2

I'm wondering what mathematical rule is applied when negating a polynomial expression. For example, in high school it is taught that $-(-6x^2 + 15x - 5) = 6x^2 -15x + 5$, but what rule(s) is applied here? Some say it's the distributive property (distributing the negation), but I'm not sure about that because negation is an operation, not a number.

It's easier for me to see that $-(-6) = 6$ (for example) because of the rule that the negation of a negative number is the corresponding positive number.

yroc
  • 1,075
  • you can use -X = (-1)*X to make that analogy with distribution precise. –  Mar 04 '13 at 16:08
  • 1
    @user58512, so you're saying that the distributive rule is used in combination with the rule -x = -1x? There is an official rule that -x = -1x? – yroc Mar 04 '13 at 16:17
  • if $-x$ is the unique number such that $x + -x = 0$ then $$x + (-1)\cdot x = 1\cdot x + (-1)\cdot x = (1 + (-1))\cdot x = 0\cdot x = 0$$ proves that $(-1)\cdot x = -x$. –  Mar 04 '13 at 16:22

6 Answers6

3

Negation is an operation, yes. Specifically, it is multiplication by $-1$. That's where distributivity comes into play.

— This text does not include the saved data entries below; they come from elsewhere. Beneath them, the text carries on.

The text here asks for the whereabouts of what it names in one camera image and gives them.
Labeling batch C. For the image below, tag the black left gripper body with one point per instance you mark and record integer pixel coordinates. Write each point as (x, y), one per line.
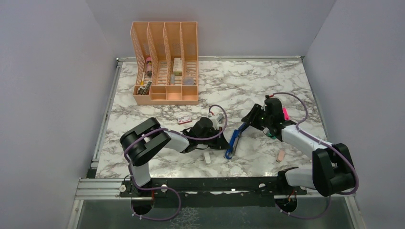
(214, 143)

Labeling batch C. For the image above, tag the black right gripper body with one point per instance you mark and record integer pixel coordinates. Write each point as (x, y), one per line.
(268, 120)

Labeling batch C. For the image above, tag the red white staple box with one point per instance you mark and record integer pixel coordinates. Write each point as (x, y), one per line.
(184, 119)

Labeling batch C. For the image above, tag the small white stapler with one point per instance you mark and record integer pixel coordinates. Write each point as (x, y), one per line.
(207, 157)

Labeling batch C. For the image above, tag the blue stapler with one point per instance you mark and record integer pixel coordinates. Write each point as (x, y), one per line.
(231, 151)

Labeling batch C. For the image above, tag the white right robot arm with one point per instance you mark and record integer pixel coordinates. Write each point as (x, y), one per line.
(331, 171)

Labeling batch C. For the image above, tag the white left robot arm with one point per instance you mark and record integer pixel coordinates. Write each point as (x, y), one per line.
(144, 141)

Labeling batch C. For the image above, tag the green eraser block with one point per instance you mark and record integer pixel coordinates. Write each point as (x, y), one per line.
(270, 135)

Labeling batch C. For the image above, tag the pink highlighter marker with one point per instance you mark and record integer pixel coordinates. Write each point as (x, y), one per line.
(285, 113)

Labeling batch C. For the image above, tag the pink eraser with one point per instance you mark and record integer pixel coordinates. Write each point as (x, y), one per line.
(280, 155)

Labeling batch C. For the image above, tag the clear tape roll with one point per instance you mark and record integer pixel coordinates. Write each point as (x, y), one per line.
(188, 81)

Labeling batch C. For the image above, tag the green white small box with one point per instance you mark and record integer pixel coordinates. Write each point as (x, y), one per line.
(177, 66)

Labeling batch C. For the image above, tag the black label card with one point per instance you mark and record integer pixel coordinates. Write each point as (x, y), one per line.
(144, 89)

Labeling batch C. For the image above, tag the orange plastic desk organizer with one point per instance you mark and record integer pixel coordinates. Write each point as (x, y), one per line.
(163, 41)

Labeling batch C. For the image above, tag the pink glue stick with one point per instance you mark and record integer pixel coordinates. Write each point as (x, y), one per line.
(149, 67)

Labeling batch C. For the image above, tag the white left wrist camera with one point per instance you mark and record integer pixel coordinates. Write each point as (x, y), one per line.
(216, 119)

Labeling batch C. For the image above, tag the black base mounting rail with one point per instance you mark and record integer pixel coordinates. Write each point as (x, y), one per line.
(208, 192)

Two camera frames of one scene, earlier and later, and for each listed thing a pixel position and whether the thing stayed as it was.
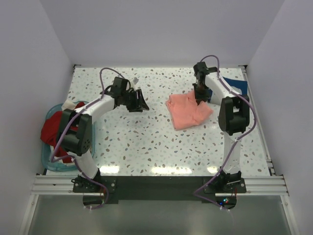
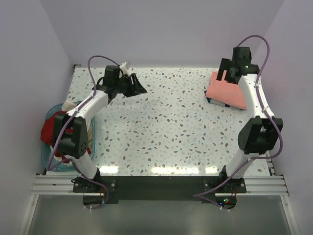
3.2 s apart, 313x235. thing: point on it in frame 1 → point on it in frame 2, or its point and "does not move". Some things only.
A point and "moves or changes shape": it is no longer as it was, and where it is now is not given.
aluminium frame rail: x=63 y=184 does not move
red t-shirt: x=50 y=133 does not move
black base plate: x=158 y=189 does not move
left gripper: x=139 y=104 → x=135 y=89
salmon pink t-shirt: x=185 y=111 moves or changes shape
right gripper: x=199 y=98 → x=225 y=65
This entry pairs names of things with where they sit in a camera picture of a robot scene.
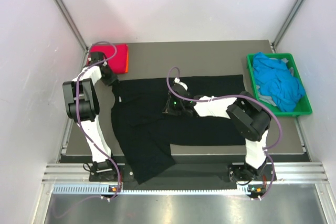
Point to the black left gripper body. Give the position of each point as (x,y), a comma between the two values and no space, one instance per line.
(109,77)

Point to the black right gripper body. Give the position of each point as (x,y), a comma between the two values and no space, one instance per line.
(174,108)

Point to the black t-shirt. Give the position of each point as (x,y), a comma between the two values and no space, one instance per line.
(145,133)

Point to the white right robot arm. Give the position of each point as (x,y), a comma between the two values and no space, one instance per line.
(250,119)

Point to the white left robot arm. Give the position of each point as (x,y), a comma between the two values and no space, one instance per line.
(82,106)

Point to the folded orange t-shirt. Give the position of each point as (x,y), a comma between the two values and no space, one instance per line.
(127,61)

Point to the folded pink t-shirt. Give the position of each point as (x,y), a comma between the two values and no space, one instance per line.
(118,62)

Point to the blue t-shirt in bin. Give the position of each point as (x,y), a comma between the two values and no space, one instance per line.
(278,85)

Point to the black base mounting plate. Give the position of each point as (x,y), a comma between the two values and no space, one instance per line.
(199,174)

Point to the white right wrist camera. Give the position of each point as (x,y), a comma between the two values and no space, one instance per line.
(179,82)

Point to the aluminium frame rail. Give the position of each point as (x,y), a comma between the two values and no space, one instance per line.
(286,173)

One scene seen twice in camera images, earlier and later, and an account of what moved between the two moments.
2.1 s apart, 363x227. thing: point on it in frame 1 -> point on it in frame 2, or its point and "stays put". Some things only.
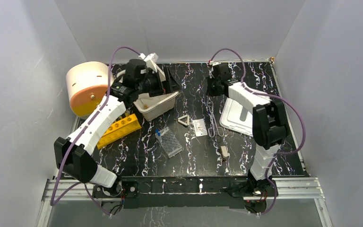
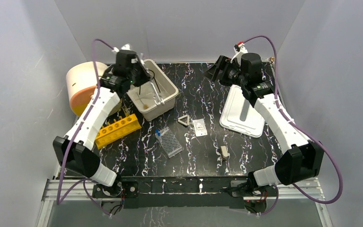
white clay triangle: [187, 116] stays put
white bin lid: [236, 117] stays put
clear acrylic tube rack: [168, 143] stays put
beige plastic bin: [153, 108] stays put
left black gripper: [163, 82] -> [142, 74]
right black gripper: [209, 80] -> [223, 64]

To see why this is true, note that $$x+-x=0=0\cdot x=1\cdot x+(-1)\cdot x=x+(-1)\cdot x,$$ so $$-x=(-1)\cdot x.$$

Cameron Buie
  • 102,994
1

The distributive property is used to distribute the factor of $-1$ over all the terms: $$ \begin{align} -1\cdot(-6x^2+15x-5) &=-1(-6x^2)+-1(15x)+-1(-5)\\ &=6x^2-15x+5 \end{align} $$

robjohn
  • 345,667
1

It's the distributive property of multiplication over addition: $$-(-6x^2 + 15x - 5) = -1\cdot(6x^2 + 15x - 5) = -1\cdot 6x^2 + -1\cdot 15x - (-1)\cdot 5 = -6x^2 -15x + 5$$

amWhy
  • 209,954
1

$(6x^2-15x+5)+(-6x^2+15x-5)=0$, now add the negative of $-6x^2+15x-5$ to each side.

1

That $\rm\ {-}(-6x^2\! + 15x - 5)\, =\, 6x^2\! -15x + 5\ $ does not require the distributive law. Rather, it is true more generally in any abelian (commutative) group that $\rm\:-(a+b) = -a + -b,\:$ because $$\rm\:-a + -b + a + b\, =\, -a + a + -b + b\, =\, 0 + 0\, =\, 0$$

In the special case of a ring, one has that $\rm\: -x = (-1)x,\:$ so one can instead use distributivity $$\rm -(a+b)\, =\, (-1)(a+b)\, =\, (-1)a + (-1)b\, =\, -a + -b$$

which then yields the Law of Signs $\rm\,\ (-a)(-b) = ab\,\ $ and related properties.

But, conceptually, your inference is purely a property of groups, true also in nonabelian groups

$$\rm (abc)^{-1} =\, c^{-1}b^{-1}a^{-1}$$

Math Gems
  • 19,574
  • so you're saying that $(-a+-b)+(a+b)=0$ (due to commuitative property) shows that $(-a+-b)$ is the negation of $(a+b)$. Thus, $(-a+-b)$ = $-(a+b)$. That makes sense to me -- I just want to be sure I'm not oversimplifying what you're saying... – yroc Mar 05 '13 at 20:02
  • @yroc Yes, that's right. The proof requires only the additive structure of the ring. – Math Gems Mar 05 '13 at 20:11
  • That's really neat. Thanks! – yroc Mar 05 '13 at 21:08
0

Suppose we know the rule that $(-a) = (-1) a$ and we know the distributive property for multiplication over addition. Then,

$$-(a+b) = (-1) (a+b) = (-1)a + (-1) b = (-a) + (-b)$$

so we've discovered a new rule: negation distributes over addition. In some form it distributes over subtraction too:

$$-(a-b) = (-1) (a-b) = (-1) - (-1) b = (-a) - (-b) = (-a) + b$$

or across many terms

$$-(a+b-c+d-e) = (-1) (a+b-c+d-e) = \cdots = -a - b + c -d + e $$

Distribution of negation fits into the same spatial reasoning that distribution of multiplication does; visually, one "sees" the same thing happening in both cases. For the vast majority of purposes, it is not useful to distinguish between the two.